* _Requirement_: A line belongs in the answer if it contains "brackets"; copy every such line from the entries below.

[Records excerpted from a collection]
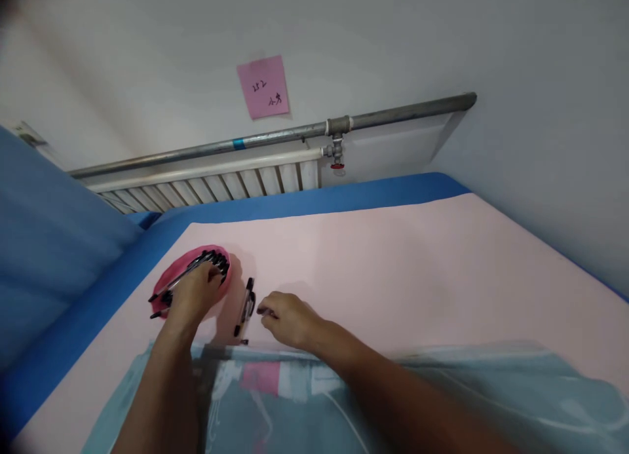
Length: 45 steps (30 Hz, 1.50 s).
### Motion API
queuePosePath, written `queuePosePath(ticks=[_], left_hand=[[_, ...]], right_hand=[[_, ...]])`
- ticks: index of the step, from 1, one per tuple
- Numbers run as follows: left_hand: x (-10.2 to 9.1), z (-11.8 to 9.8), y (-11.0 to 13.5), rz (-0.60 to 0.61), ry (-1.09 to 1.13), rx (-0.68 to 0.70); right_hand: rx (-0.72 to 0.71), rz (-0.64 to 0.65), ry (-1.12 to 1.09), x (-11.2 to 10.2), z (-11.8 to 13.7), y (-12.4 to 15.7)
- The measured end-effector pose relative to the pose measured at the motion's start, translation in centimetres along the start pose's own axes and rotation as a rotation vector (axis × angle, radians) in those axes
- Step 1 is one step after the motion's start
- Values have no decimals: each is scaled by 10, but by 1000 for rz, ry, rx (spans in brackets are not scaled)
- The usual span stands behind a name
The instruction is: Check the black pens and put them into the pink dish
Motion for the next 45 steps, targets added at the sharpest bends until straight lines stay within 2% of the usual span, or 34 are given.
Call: queuePosePath(ticks=[2, 5, 11, 17, 19, 21, 22, 24, 27, 29, 32, 35, 38, 42, 45], left_hand=[[-1, 19, -5, -2, -62, -72], [10, 38, -10, 104, -128, -98], [26, 43, -9, 255, -198, -26], [23, 48, -5, 274, -185, -10], [14, 50, -4, 228, -133, -7], [1, 49, -2, 155, 10, -29], [-3, 45, 0, 137, 140, -44], [-1, 26, 7, 178, 516, -52], [16, -28, 22, 378, 1097, 27], [30, -62, 35, 519, 1292, 35], [50, -98, 52, 687, 1423, -7], [60, -115, 64, 806, 1471, -19], [66, -118, 69, 875, 1449, -40], [71, -111, 67, 885, 1430, -81], [72, -108, 62, 861, 1466, -92]], right_hand=[[29, -13, -18, 0, -6, -1], [45, -33, -44, -1, -11, -1], [43, -25, -70, -1, -10, -1], [59, -33, -87, -1, -11, 0], [76, -40, -124, 0, -14, 0], [107, -37, -199, 3, -17, 0], [130, -42, -249, 3, -18, 0], [201, -75, -362, -1, -21, 0], [311, -212, -545, -19, -23, 3], [300, -344, -675, -37, -19, 4], [227, -460, -842, -55, -14, 6], [250, -528, -925, -59, -22, 7], [295, -646, -968, -67, -38, 11], [322, -794, -1051, -86, -55, 17], [320, -720, -1039, -88, -54, 16]])
Point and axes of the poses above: each hand's wrist, its own y-axis away from the middle knuckle, its own x-axis out of the palm, z = x × y, the point moved 9 cm from there along -y, towards the middle knuckle, and after that the axes turned 2 degrees about -x, right-handed, at the moved point
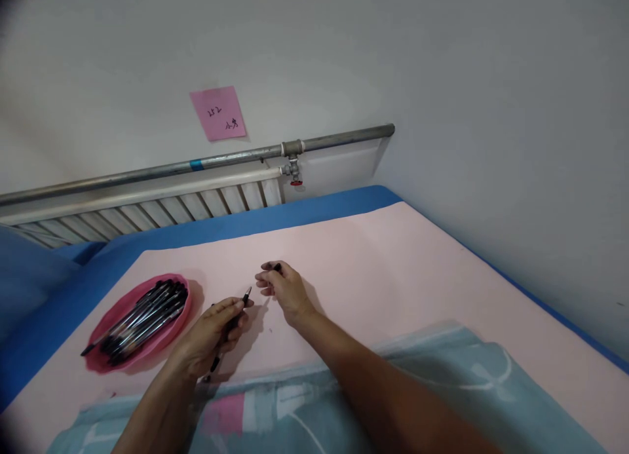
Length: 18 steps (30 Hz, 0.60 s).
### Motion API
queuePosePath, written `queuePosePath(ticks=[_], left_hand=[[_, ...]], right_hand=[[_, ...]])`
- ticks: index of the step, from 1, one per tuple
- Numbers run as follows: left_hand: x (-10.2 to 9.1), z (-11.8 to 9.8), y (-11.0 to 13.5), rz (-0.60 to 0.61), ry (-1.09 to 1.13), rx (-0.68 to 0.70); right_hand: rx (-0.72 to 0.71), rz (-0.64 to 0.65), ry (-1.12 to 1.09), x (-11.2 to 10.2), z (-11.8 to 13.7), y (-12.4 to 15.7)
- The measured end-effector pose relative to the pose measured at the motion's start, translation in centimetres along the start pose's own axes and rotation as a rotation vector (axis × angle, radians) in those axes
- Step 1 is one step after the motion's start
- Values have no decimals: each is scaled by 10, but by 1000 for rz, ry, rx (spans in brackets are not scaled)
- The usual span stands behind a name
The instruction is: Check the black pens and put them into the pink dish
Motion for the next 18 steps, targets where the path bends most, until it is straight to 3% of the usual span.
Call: queuePosePath(ticks=[5, 13, 18], left_hand=[[-1, -5, -1, -7, 4, 73], [0, -5, 1, -48, -81, 72], [4, -2, 2, 18, 15, 12]], right_hand=[[155, 158, 172, 18, -23, 14], [161, 142, 163, 18, -27, 15], [205, 191, 70, 22, -27, 15]])
Point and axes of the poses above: each hand's wrist, its own y-axis away from the middle knuckle, its own x-axis out of the palm, z = x × y, the point moved 9 cm from there along -y, towards the middle knuckle, and after that the axes turned 2 degrees about -x, right-handed, at the moved point
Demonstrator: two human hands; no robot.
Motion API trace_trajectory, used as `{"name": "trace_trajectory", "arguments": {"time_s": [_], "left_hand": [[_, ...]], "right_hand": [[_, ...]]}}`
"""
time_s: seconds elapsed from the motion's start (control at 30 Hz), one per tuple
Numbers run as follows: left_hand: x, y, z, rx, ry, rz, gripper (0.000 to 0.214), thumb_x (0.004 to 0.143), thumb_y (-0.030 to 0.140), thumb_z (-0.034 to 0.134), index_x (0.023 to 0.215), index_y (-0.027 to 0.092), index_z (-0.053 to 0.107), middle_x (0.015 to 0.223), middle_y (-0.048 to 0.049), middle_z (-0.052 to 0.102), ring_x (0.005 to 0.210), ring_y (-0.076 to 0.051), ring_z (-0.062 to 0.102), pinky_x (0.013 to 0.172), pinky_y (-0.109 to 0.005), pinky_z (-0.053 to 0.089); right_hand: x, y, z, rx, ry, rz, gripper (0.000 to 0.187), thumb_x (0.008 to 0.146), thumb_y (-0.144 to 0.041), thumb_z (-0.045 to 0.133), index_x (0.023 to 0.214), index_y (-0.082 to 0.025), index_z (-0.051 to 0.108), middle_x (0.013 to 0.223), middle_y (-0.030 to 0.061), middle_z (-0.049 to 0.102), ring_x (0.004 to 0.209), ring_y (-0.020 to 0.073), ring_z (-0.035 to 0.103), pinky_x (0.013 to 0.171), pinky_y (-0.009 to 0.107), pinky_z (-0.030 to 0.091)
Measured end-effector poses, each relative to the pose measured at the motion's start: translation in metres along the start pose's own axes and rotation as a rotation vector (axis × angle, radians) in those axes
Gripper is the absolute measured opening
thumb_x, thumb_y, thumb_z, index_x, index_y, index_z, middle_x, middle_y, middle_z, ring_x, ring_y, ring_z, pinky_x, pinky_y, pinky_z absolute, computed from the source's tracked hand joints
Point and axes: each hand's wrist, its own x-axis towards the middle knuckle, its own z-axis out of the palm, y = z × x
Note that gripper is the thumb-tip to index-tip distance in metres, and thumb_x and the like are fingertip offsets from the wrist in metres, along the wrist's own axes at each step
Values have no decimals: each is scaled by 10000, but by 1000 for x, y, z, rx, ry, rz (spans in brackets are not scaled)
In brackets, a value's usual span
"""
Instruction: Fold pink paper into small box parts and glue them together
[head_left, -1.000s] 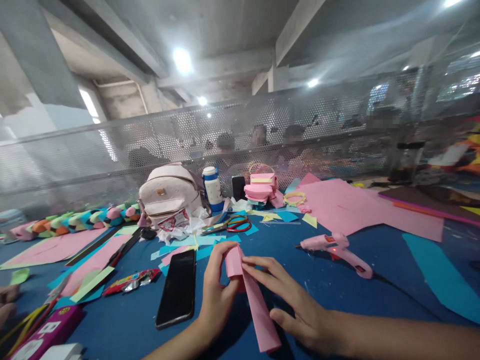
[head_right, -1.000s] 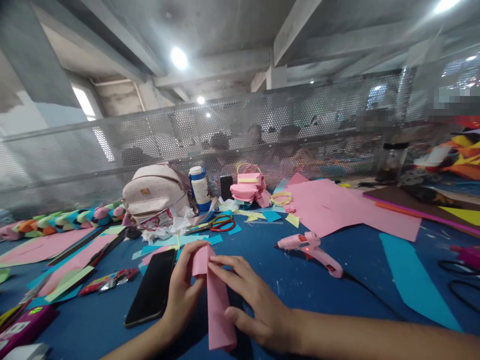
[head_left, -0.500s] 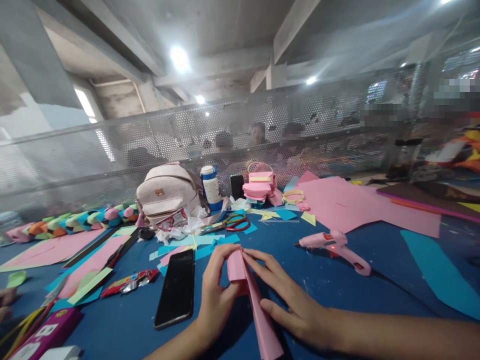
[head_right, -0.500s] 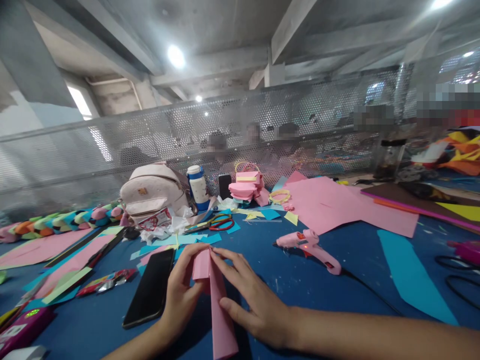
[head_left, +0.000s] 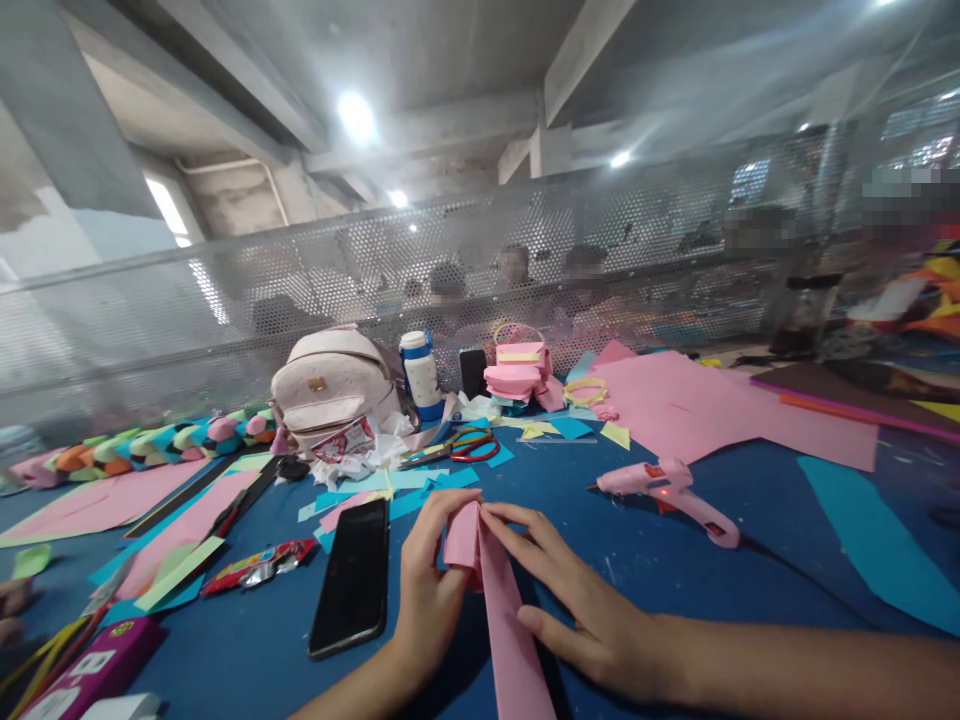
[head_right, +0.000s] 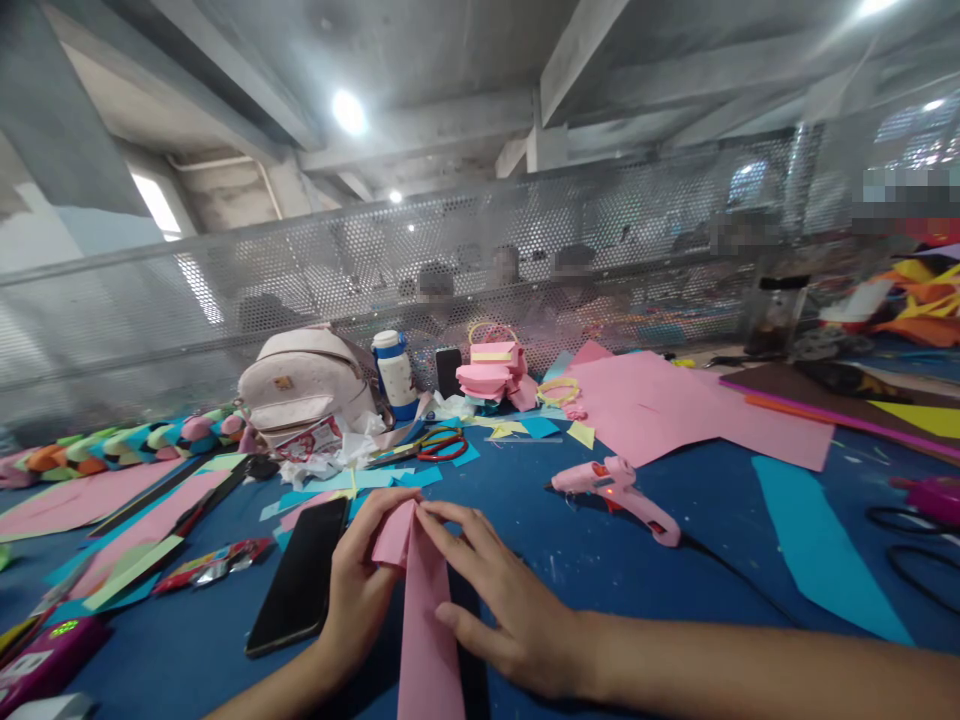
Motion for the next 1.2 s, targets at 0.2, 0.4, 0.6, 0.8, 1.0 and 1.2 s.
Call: {"name": "trace_trajectory", "arguments": {"time_s": [0.2,0.4,0.6,0.8,1.0,1.2], "left_hand": [[3,6,1,-10,51,-25,232,842,97,552,1003,231,654,964,-16,661,894,-178,622,792,-271,477],[4,10,2,-19,73,-35,181,855,112,553,965,214,653,932,-18,660,872,-175,626,778,-265,477],[3,12,3,-15,59,-63,232,830,74,544,988,220,629,953,-6,658,893,-162,622,801,-255,471],[3,13,4,-23,70,-73,194,845,106,546,992,212,616,953,-14,663,899,-170,626,800,-263,476],[3,13,4,-24,71,-88,181,841,134,560,995,205,623,958,-25,674,901,-187,634,797,-282,483],[3,14,4,-25,73,-100,179,835,133,562,986,206,626,945,-24,680,882,-184,641,785,-282,489]], "right_hand": [[0,-1,1,-46,-12,-22,637,993,-438,406,1549,-264,148,1543,109,225,1428,260,230,1172,458,233],[1,-1,2,-67,-15,-15,637,994,-440,404,1550,-264,150,1540,112,233,1418,272,242,1164,475,246],[2,0,3,-68,-31,-20,653,996,-418,401,1555,-271,96,1545,106,205,1428,264,211,1168,479,230],[3,-2,3,-72,-31,-22,661,995,-416,404,1556,-266,87,1553,104,194,1430,272,200,1171,482,225],[4,1,5,-83,-24,-21,672,991,-419,410,1557,-269,80,1549,107,200,1425,282,208,1166,497,233],[4,1,7,-106,-20,-17,665,995,-400,408,1555,-290,67,1551,93,186,1427,271,206,1171,479,230]]}}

* _Solution below_:
- Values have no decimals: each is scaled by 10, but by 1000 for rz, ry, rx (spans in brackets are not scaled)
- Values have no decimals: each is scaled by 10, but by 1000 for rz, ry, rx (spans in brackets are not scaled)
Values have no decimals: each is scaled by 10000, but by 1000 for x, y, z, rx, ry, rz (spans in brackets are not scaled)
In brackets, a value's usual span

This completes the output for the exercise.